Exercise directions ▸ All of the listing is to be written out word for word, with the pictures left out.

▽

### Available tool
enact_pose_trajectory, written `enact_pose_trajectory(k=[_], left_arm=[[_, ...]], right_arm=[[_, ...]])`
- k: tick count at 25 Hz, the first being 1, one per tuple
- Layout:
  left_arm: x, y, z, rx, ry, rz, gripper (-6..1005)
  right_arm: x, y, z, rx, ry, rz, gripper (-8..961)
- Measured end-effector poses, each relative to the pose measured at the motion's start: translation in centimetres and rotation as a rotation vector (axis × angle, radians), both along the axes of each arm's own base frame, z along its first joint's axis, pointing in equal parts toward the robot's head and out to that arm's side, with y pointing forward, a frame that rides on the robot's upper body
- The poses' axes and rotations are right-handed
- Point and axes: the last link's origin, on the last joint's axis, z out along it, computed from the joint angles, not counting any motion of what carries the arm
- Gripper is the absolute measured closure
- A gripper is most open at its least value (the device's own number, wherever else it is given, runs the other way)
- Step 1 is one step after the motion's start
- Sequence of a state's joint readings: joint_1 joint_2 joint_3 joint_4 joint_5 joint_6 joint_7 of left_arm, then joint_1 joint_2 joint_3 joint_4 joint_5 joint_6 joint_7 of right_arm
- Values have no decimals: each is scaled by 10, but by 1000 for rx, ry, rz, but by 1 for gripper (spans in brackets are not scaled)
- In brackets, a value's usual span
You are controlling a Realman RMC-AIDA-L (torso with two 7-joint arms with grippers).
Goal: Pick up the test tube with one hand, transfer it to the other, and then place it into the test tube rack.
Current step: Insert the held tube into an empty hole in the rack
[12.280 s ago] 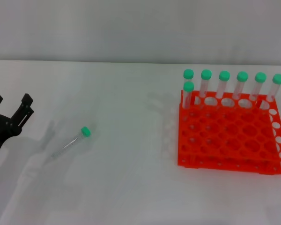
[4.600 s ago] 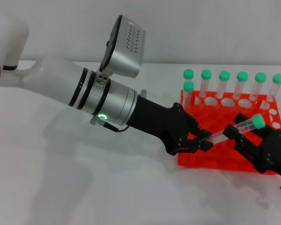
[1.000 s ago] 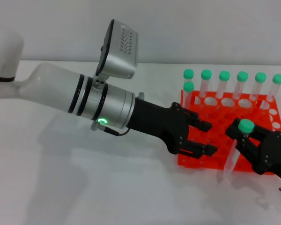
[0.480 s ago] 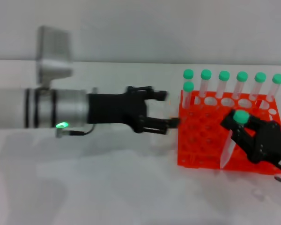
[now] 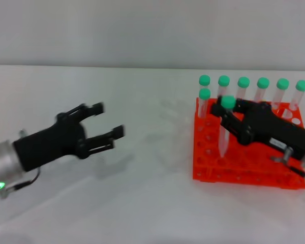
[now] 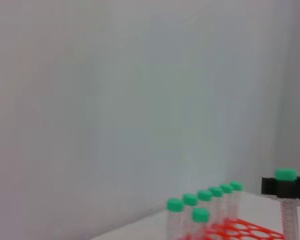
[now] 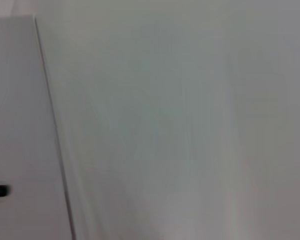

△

Output for this task ▸
### Available tool
enact_pose_trajectory, written `enact_pose_trajectory(k=[_], left_arm=[[_, ...]], right_arm=[[_, ...]])`
- k: tick count at 25 Hz, the first being 1, one per tuple
- Layout:
  left_arm: x, y, z, rx, ry, rz, gripper (-6..1005)
  right_arm: x, y, z, rx, ry, rz, gripper (-8..961)
- Measured end-effector poses, each relative to the pose measured at the motion's start: translation in centimetres and rotation as a rotation vector (axis × angle, radians), both along the axes of each arm's own base frame, z along its first joint's axis, pointing in equal parts toward the robot's head and out to that arm's side, with y pointing forward, a frame that rides on the robot's upper body
- The poses' axes and rotations are right-handed
- Point and axes: the last link's origin, on the last joint's axis, z out along it, computed from the joint angles, not counting any motion of what carries the arm
- Gripper is the absolute measured closure
- A gripper is most open at its least value (the device's own number, wherever else it is given, runs the other way)
- Step 1 is one step after the motion's start
- Sequence of a state's joint readings: joint_1 joint_2 joint_3 joint_4 joint_5 joint_6 joint_7 of left_arm, then joint_1 joint_2 joint_3 joint_4 joint_5 joint_6 joint_7 of right_arm
- Values have no decimals: each is scaled by 10, but by 1000 for rx, ry, rz, but by 1 for gripper (spans in brackets are not scaled)
- In brackets, a value's usual span
You are controlling a Realman RMC-AIDA-L (torso with two 7-joint arms with grippers).
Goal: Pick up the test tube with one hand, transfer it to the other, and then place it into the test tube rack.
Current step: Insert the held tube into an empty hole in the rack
[12.280 s ago] 
[4.600 s ago] 
[1.000 s ago] 
[0.480 s ago] 
[now] 
[now] 
[now] 

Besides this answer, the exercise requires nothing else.